A new way of thinking 'high tech style'

Over the years I have worked as a Correspondence Secretary for a Californian State Senator, and taught English as a second language. At present I am in the process of writing a book. I enjoy being busy. However, after fighting off a 25-year assault of multiple sclerosis (MS), my hands can no longer type an entire document. In order to continue writing, I now rely on voice recognition technology to do my typing for me. Baby boomer that I am, I must learn new tricks of the trade, with new tools of the trade, taking into account the effects of my multiple sclerosis. Once connected to my new technology, I feel connected to the world via email and word processing.

Adaptability is the key

Voice recognition technology is still in its infancy, and has provided me with some amusing and frustrating moments. Finding a voice recognizable to readers is tricky. Finding a voice recognizable to a computer is even trickier.


I've always found typographical errors (typos) amusing, but my new software's typos take the cake. However, if I'm tired or the computer makes the same mistake several times, I completely lose my humor and become frustrated, determined not to let it happen again.

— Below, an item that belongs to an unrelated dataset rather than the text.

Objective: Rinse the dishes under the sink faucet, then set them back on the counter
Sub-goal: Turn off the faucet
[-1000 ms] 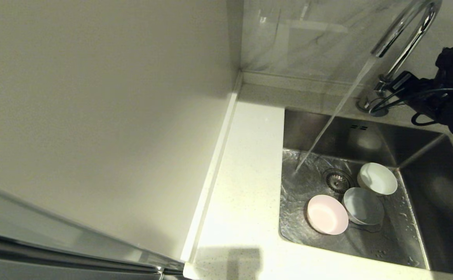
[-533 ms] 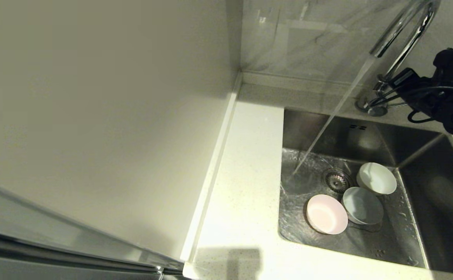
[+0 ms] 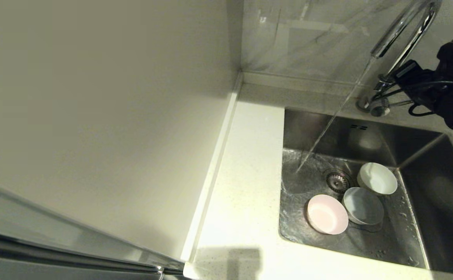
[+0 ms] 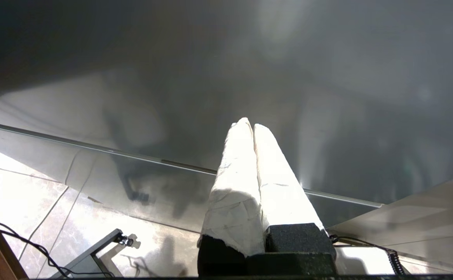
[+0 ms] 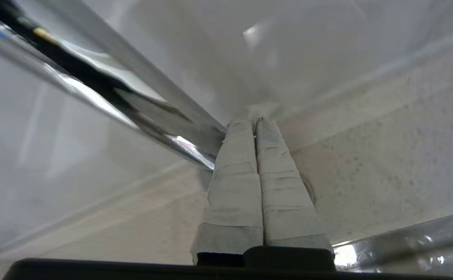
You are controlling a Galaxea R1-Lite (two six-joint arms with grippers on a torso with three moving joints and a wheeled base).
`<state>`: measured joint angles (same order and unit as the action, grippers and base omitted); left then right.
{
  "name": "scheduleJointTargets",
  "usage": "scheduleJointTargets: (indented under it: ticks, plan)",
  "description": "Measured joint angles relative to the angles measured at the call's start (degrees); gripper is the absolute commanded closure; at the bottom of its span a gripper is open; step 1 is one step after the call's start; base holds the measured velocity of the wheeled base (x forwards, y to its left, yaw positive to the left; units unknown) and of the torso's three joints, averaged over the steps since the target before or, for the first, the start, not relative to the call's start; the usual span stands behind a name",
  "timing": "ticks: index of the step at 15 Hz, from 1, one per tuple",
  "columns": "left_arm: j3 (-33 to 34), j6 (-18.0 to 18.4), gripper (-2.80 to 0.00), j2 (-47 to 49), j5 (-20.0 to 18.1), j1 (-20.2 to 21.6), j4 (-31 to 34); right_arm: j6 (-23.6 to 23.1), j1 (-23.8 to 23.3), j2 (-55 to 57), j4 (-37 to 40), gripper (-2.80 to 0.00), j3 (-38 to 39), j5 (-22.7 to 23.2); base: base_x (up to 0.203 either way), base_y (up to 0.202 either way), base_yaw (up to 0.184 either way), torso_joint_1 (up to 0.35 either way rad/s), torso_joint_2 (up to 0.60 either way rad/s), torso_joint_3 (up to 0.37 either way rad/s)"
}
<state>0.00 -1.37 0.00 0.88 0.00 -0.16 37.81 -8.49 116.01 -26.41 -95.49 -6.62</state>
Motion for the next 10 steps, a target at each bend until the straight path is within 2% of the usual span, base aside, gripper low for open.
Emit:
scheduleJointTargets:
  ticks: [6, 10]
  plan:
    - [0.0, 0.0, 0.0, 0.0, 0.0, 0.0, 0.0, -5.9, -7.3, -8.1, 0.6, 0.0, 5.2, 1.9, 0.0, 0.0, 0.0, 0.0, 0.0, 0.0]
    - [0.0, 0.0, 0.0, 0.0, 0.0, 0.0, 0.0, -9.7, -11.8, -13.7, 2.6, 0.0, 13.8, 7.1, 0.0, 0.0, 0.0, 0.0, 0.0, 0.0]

Among the most comical computer interpretations are:

The microphone into which I dictate sits right in front of my mouth, jutting out from a headset with one earphone. The microphone is so sensitive, it even translates a heavy sigh into a, of, the, or what. A loud sneeze ("achoo") from my husband in a room nearby inspires the computer to type aha. Words unique to my writing must be trained. Otherwise, if I control my breathing, monitor the whereabouts of my allergy-prone husband and enunciate clearly, the computer usually understands my words perfectly on only the second attempt. Its first interpretations are nonetheless reminiscent of my childhood.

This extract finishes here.